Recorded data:

•••••

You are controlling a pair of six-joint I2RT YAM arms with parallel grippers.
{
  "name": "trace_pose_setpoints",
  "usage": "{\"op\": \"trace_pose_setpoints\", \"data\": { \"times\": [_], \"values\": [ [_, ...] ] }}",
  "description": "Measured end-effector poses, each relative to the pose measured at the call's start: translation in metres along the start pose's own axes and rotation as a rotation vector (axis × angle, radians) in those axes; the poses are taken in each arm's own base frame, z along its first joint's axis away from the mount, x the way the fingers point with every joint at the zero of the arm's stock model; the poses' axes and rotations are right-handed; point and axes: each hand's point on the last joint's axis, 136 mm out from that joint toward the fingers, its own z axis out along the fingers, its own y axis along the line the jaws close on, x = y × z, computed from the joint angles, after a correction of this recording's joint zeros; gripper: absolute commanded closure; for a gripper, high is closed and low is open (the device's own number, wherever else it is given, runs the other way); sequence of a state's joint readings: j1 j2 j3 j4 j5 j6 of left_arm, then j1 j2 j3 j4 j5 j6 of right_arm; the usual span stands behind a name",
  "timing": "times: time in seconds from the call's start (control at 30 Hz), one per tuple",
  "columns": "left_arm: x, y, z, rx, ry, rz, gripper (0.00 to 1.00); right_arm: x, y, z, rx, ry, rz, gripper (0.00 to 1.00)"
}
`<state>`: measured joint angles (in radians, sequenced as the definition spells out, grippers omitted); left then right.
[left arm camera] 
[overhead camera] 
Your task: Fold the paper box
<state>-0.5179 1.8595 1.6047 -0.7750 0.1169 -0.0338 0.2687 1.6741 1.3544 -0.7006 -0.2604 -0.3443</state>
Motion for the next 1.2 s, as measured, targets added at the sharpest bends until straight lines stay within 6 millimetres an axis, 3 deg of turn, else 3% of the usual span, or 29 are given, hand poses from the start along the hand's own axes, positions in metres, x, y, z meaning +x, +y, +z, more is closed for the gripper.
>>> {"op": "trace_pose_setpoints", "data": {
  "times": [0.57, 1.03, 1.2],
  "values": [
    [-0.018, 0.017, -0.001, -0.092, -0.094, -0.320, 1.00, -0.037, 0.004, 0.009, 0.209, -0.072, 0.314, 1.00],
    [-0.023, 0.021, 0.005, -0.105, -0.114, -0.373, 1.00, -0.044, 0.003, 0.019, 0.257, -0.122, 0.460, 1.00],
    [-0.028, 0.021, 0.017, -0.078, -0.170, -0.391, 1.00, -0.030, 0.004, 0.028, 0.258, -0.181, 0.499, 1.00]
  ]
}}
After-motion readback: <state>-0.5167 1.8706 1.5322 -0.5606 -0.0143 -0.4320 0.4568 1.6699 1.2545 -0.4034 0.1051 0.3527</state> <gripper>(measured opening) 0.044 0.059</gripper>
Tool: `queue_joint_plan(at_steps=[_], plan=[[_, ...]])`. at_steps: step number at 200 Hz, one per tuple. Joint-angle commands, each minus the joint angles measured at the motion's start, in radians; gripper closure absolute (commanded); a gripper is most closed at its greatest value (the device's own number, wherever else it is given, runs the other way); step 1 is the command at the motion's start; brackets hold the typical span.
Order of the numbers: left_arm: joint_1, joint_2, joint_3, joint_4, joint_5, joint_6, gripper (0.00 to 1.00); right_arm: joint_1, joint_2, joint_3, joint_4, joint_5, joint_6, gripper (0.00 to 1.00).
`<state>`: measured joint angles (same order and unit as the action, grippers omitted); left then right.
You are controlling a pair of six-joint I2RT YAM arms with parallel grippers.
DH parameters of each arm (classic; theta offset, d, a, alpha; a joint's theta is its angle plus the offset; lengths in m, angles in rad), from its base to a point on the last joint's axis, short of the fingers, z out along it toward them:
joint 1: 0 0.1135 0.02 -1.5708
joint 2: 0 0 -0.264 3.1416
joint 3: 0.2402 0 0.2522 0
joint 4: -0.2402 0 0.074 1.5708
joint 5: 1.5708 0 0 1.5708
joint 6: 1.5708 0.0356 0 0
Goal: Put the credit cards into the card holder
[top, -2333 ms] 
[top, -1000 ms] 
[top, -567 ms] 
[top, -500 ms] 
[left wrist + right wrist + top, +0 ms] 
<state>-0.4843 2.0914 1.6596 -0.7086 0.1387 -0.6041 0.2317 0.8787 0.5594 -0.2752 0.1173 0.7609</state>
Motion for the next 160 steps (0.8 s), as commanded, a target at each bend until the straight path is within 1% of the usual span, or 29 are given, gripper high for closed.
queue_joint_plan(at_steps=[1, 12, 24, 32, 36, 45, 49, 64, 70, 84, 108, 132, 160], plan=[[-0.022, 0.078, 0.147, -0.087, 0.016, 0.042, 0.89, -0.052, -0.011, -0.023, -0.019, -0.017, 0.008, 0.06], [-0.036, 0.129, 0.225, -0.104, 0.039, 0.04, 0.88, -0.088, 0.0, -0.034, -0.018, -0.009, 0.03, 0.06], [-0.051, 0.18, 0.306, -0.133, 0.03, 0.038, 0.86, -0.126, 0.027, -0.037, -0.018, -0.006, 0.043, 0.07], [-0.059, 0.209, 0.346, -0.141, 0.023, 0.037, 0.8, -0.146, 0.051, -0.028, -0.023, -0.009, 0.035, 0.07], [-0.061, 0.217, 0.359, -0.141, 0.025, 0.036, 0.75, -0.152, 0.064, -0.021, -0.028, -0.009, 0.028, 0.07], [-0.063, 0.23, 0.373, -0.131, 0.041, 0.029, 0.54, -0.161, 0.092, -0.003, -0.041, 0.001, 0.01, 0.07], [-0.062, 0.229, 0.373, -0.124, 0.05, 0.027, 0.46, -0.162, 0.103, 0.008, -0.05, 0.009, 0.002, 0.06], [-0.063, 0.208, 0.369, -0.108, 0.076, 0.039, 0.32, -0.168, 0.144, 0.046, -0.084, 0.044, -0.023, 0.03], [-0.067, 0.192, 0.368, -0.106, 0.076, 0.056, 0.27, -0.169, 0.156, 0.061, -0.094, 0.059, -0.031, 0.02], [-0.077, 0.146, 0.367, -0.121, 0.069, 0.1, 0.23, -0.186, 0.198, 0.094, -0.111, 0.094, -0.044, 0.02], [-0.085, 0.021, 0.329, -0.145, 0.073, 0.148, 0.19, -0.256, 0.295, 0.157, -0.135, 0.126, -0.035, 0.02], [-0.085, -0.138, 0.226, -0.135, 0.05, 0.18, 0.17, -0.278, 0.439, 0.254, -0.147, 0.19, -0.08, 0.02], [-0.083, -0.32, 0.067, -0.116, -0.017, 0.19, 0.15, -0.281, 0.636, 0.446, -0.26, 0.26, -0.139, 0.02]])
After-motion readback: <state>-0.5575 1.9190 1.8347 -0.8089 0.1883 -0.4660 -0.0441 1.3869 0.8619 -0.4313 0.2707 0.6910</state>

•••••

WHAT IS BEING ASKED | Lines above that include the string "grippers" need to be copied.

SOLUTION BELOW |
You are controlling a pair of six-joint I2RT YAM arms with parallel grippers.
`<state>`: measured joint angles (in radians, sequenced as the definition spells out, grippers omitted); left then right.
`<state>`: measured joint angles (same order and unit as the action, grippers omitted); left then right.
You are controlling a pair of six-joint I2RT YAM arms with parallel grippers.

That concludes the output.